The purified PpPyP140/RON4 protein was biochemically and biophysically characterized. Analysis by Coomassie blue-stained SDS-PAGE showed that the purified PpPyP140/RON4 protein migrated as expected, at around 31 kDa, under reducing conditions (Fig. 2A). A proportion of the recombinant protein was observed to be nicked and visible as several bands under reducing conditions, which has been observed for other malarial proteins expressed in P. pastoris (11). Analysis by reverse-phase HPLC identified two forms of PpPyP140/RON4 protein, representing ∼70% and 30% of the protein (Fig. 2B). It is likely that the smaller peak represents the upper band(s) observed by SDS-PAGE under nonreducing conditions (Fig. 2A). Analysis of the amino terminus by Edman degradation identified three sequences: a portion of the purified protein had an intact amino terminus (GVSYAKFPPIIK), and there was a mixture of two amino-terminal truncations, identified as AKFPPIIK and KFPPIIK. Mass spectroscopy also identified the three major molecular forms observed by amino-terminal sequencing. The observed masses of the oxidized forms were 32,383.6 Da, 31,977.3 Da, and 31,907.1 Da (data not shown), in agreement with the theoretical masses, 32,379.9 Da, 31,973.6 Da, and 31,902.5 Da, respectively, which indicate that the recombinant protein formed disulfide bridges and contained no additional posttranslational modifications. Finally, we analyzed PpPyP140/RON4 in solution by SEC-MALS-HPLC. The purified recombinant protein migrated as a monomeric tightly folded globular protein (hydrodynamic radius, 2.2 nm) in PBS (Fig. 2C).

FIG. 2. — Biochemical and biophysical analysis of purified PyP140/RON4. (A) Purified recombinant PyP140/RON4 protein analyzed by Coomassie blue-stained SDS-PAGE under nonreducing (NR) and reducing (R) conditions. (B and C) Results obtained by reverse-phase HPLC (RP-HPLC) (B) and analytical SEC-MALS-HPLC (thick line indicates molar mass) (C). AU, absorbance units.

Immunization with PpPyP140/RON4, antibody specificity, and outcome of parasite challenge.
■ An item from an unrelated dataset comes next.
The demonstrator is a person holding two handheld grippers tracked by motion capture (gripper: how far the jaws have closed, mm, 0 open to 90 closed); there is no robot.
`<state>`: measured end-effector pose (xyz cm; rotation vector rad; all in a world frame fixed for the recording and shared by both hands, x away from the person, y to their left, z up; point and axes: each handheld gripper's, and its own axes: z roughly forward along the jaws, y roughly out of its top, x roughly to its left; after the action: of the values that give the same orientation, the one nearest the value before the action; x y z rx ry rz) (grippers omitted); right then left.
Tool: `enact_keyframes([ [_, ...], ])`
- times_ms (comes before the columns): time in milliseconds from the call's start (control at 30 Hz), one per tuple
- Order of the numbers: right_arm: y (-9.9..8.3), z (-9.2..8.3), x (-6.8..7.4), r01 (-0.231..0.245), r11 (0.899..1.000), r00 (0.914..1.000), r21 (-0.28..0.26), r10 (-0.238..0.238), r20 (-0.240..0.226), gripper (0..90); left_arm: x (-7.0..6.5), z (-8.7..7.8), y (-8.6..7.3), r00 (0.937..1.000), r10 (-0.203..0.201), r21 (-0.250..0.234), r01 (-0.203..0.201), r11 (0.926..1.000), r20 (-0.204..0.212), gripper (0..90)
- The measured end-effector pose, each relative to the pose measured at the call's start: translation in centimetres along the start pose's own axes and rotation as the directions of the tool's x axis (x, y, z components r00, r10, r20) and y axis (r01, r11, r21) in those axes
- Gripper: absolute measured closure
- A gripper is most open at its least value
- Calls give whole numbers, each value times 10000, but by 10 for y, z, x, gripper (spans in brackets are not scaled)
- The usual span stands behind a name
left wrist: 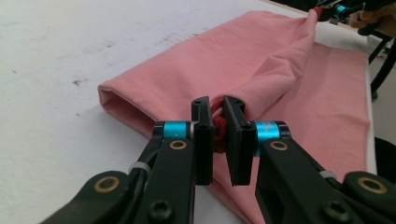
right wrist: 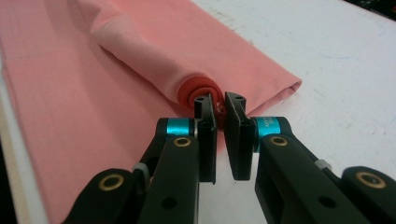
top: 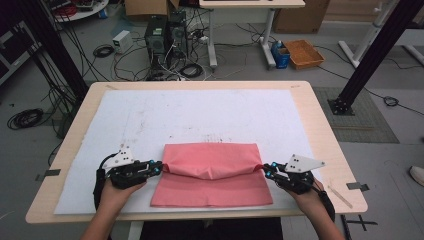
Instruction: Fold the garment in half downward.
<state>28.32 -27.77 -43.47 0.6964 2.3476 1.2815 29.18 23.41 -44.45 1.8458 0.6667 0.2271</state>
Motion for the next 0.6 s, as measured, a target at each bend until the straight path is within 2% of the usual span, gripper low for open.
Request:
enact_keyframes([
  [67,-3,-1,2,-31,10000,10000,32,31,4,838,-4,-2,-2,9999,-3,-1,3,10000,123,820],
  [167,-9,-1,4,-158,9998,9998,96,159,-81,822,-9,-3,-5,9999,111,125,-111,9999,15,766],
  [233,-12,0,6,-172,9997,9997,178,175,-150,738,-12,-3,-6,9997,101,293,-95,9995,-217,681],
  [333,-13,1,10,-258,9992,9996,294,262,-142,642,-14,-4,-5,9985,-373,462,392,9982,-402,514],
  [367,-13,0,10,-301,9992,9994,265,306,-176,600,-15,-5,-5,9980,-466,468,485,9977,-422,486],
  [400,-12,-1,10,-409,9989,9990,207,413,-166,562,-15,-6,-5,9981,-401,449,422,9981,-463,482],
  [500,-12,-9,10,-859,9963,9962,-87,858,-129,484,-15,-7,-5,9965,-566,448,593,9972,-608,430],
  [600,-13,-14,9,-1179,9926,9930,-307,1177,-78,475,-11,-5,-6,9937,-676,628,734,9953,-895,423],
])
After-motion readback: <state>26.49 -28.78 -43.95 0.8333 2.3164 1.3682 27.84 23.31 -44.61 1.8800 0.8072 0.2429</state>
Groups of 10 or 5 BALB/c mice were immunized with PpPyP140/RON4 protein or PBS formulated in either Montanide ISA 720 or Freund's adjuvant. The PBS group was used as a negative control. ELISA titers of the individual mice from the Montanide ISA 720 group on day 42 ranged from 30,491 to 194,656 units (average ± standard deviation, 122,531 ± 59,435 units). The antibodies from mice immunized with PpPyP140/RON4, using either adjuvant, recognized native PyP140/RON4 protein in immunoblots (Fig. 3A) and parasitized erythrocytes by IFA (Fig. 3B). MAb 48F8 was used as a positive control for each test (Fig. 3A and B). Two forms of native PyP140/RON4 were identified by immunoblotting, as previously observed (20). The antibodies located PyP140/RON4 at the apical end of the merozoite, yielding a double-dot punctate pattern typical of a rhoptry protein. After challenge with P. yoelii YM-infected parasites, the antibody titer was measured again, and parasitemias were scored on consecutive days.
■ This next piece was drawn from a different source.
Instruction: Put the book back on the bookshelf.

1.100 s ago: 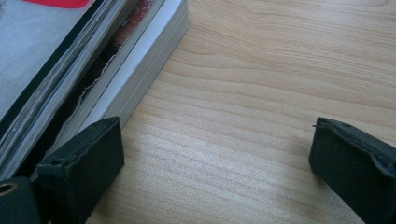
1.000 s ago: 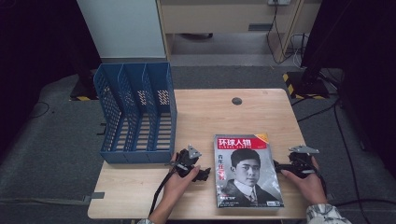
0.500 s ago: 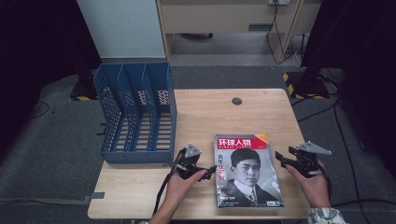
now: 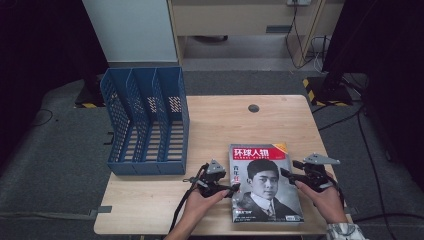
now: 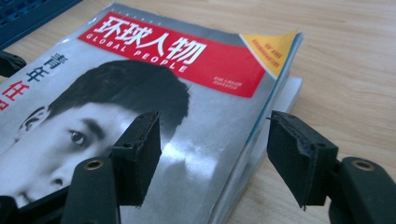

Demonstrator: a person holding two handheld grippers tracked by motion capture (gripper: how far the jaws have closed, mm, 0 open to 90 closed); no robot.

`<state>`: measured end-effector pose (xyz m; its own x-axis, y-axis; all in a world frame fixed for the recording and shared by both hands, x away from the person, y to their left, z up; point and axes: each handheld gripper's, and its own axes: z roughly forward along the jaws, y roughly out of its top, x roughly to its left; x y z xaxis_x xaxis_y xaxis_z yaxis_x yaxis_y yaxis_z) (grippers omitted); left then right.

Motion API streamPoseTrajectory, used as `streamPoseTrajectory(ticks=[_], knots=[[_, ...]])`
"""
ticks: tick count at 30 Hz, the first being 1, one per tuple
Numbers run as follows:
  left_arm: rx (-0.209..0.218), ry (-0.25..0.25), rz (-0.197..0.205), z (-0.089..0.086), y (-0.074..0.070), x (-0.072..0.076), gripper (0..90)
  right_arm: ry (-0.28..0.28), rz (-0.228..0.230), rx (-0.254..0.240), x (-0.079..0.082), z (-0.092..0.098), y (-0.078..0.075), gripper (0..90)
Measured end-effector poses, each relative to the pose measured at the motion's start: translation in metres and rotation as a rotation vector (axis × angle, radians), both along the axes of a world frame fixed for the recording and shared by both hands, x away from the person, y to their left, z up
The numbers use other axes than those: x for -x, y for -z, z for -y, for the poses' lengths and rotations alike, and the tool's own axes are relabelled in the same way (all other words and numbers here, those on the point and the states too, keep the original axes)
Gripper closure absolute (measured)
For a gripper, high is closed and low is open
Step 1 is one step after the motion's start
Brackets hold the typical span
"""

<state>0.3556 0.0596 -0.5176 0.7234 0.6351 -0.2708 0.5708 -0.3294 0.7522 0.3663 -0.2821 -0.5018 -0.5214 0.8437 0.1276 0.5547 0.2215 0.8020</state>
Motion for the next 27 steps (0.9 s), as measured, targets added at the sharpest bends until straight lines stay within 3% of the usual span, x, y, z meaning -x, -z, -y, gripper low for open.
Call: streamPoseTrajectory(ticks=[6, 15, 19, 27], knots=[[0.029, 0.020, -0.034, 0.001, 0.003, -0.001, 23.5, -0.020, -0.031, 0.023, -0.001, -0.006, 0.005, 30.5], [0.043, 0.063, -0.039, 0.004, 0.003, 0.001, 28.0, -0.029, -0.014, 0.018, 0.000, -0.007, 0.004, 33.3], [0.040, 0.051, -0.049, 0.002, 0.002, 0.000, 27.8, -0.057, -0.004, 0.016, 0.001, -0.012, 0.003, 34.8], [0.060, 0.024, -0.066, -0.004, 0.001, -0.003, 36.9, -0.091, 0.005, 0.022, 0.003, -0.018, 0.003, 37.8]])
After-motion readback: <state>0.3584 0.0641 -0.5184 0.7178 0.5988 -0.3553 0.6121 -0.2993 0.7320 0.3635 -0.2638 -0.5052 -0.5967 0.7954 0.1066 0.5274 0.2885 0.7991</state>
FIG. 3. — Evaluation of PpPyP140/RON4-specific mouse antiserum. (A) Immunoblot. Pooled anti-PpPyP140/RON4 specific mouse serum (mαPyRON4) was blotted against purified native PyP140/RON4 protein under reducing (R) and nonreducing (NR) conditions. MAb 48F8 was included as a positive control, and appropriate negative controls are shown (secondary antibody alone [2° only] or pooled sera from mice immunized with PBS alone [m_control]). (B) IFA of PyP140/RON4 location in mature schizont-infected erythrocytes stained with MAb 48F8, antisera from mice immunized with PpPyP140/RON4, or control mouse serum (m_control).
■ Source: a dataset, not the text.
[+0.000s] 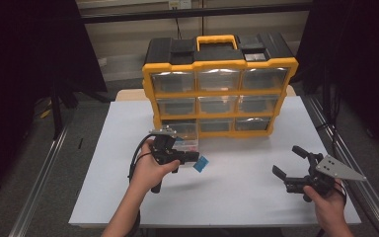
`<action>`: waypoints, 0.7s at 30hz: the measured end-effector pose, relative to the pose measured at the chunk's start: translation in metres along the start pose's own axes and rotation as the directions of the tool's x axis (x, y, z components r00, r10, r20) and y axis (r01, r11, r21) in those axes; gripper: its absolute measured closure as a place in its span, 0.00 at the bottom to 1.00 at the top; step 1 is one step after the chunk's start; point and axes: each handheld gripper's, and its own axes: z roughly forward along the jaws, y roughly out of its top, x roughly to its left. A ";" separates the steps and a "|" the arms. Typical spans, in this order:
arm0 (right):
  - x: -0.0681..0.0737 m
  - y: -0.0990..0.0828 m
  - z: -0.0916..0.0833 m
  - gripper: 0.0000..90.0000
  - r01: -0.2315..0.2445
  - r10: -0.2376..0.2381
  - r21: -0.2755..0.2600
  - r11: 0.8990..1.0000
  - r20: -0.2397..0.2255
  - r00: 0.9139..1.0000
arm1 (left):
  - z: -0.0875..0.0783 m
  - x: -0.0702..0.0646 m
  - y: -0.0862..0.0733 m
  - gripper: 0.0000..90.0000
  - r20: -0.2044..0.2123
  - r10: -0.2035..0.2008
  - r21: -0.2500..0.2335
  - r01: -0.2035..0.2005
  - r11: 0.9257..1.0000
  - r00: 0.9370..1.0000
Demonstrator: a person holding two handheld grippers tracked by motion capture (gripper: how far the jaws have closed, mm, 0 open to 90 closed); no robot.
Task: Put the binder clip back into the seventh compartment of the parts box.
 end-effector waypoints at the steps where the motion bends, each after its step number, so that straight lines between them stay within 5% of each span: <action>1: 0.000 0.000 0.000 0.02 0.001 -0.001 0.001 1.000 -0.002 1.000 | 0.000 0.000 0.000 1.00 -0.001 -0.002 -0.012 0.002 1.000 1.000; 21: 0.000 0.000 0.000 0.02 0.000 0.000 0.004 1.000 -0.005 1.000 | -0.004 -0.002 0.013 1.00 -0.019 0.016 -0.001 -0.016 1.000 1.000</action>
To determine whether immunization with PyP140/RON4 could elicit immune responses which could protect mice against an otherwise lethal challenge infection, mice immunized three times with antigen formulated with Montanide ISA720 were infected with P. yoelii YM-parasitized red cells; mice given saline in the same adjuvant served as controls. After challenge, parasitemias were scored on consecutive days, beginning on day 3. The results are shown in Fig. 4. All of the control mice but one were sacrificed on day 7, with parasitemias of >60% or signs of severe morbidity (Fig. 4A). Similarly, all of the test mice were euthanized on day 7, so there was no apparent protection conferred by the immunization regimen. To confirm and extend these results, two additional immunization-challenge studies were performed with test and control mice immunized using Freund's adjuvant with 25 μg or a dose escalation from 25 to 75 μg. Similarly, all mice either died or were euthanized on or before day 8, so there was no apparent protection as a result of PyP140/RON4 immunization (data not shown).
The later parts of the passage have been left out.